◆ **EXERCISE INSTRUCTIONS**: Identify all lines in the data containing the string "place". Copy them out.

------------------------------

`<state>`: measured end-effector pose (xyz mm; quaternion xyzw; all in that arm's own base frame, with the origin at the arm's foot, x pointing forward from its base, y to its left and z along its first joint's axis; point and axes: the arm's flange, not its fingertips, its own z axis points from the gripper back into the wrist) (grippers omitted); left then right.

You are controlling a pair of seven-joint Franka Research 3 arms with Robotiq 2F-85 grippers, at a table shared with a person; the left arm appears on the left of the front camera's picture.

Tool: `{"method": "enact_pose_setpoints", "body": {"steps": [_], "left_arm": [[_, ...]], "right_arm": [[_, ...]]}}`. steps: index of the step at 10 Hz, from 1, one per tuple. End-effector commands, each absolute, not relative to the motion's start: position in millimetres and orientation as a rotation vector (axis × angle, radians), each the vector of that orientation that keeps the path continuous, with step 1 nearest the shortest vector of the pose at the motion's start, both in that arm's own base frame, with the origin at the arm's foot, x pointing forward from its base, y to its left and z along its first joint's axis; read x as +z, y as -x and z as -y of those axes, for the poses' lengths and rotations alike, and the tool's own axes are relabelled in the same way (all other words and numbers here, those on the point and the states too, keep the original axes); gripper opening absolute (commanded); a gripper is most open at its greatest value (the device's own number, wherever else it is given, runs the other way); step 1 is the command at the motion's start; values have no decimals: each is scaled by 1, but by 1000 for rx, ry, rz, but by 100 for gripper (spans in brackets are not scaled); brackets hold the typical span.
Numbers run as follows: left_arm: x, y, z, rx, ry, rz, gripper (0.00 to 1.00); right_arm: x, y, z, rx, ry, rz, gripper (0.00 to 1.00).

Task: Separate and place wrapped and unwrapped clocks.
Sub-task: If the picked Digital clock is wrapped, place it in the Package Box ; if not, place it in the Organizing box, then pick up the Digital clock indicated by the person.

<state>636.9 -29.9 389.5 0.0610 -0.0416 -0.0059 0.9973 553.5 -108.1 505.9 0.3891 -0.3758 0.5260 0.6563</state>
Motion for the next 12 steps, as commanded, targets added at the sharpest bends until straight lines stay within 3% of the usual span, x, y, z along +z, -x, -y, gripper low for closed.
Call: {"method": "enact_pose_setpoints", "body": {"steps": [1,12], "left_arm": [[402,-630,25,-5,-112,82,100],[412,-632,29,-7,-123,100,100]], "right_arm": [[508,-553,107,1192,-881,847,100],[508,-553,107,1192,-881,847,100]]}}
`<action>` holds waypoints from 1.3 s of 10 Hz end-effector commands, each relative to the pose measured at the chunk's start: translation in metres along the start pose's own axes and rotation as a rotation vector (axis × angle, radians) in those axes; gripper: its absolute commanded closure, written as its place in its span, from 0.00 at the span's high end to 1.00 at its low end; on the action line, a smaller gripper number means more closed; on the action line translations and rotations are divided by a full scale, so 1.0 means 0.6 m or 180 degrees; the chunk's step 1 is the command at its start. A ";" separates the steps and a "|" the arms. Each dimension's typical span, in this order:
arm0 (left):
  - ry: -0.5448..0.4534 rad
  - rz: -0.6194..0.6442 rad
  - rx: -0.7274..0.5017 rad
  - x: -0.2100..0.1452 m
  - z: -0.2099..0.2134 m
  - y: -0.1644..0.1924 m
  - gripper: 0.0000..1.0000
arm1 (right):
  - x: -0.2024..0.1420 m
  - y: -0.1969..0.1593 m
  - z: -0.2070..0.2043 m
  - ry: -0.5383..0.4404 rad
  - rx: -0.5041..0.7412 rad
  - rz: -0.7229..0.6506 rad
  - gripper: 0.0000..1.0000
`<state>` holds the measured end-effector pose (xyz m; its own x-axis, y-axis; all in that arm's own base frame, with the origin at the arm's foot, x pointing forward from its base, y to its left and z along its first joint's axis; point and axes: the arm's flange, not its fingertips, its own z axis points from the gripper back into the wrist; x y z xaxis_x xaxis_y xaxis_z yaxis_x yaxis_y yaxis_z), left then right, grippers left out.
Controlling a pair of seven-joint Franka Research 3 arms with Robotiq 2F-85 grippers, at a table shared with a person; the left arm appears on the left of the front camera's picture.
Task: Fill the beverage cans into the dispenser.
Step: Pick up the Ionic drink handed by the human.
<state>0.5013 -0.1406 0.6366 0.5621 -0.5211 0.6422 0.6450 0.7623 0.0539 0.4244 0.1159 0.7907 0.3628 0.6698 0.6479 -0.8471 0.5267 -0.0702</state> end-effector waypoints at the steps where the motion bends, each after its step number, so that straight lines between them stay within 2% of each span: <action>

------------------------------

◆ **ANSWER FOR THIS EXERCISE**:
Task: Separate and place wrapped and unwrapped clocks.
Sub-task: If the picked Digital clock is wrapped, place it in the Package Box ; if not, place it in the Organizing box, then pick up the Digital clock indicated by the person.
`<action>` holds waypoints from 1.3 s of 10 Hz end-effector commands, each relative to the pose measured at the chunk's start: translation in metres along the start pose's own axes and rotation as a rotation vector (axis × angle, radians) in those axes; gripper: its absolute commanded closure, written as its place in its span, from 0.00 at the span's high end to 1.00 at its low end; on the action line, a smaller gripper number means more closed; on the action line translations and rotations are divided by a full scale, so 1.0 means 0.6 m or 180 degrees; the chunk's step 1 is the command at its start. A ";" separates the steps and a "|" the arms. Each dimension's typical span, in this order:

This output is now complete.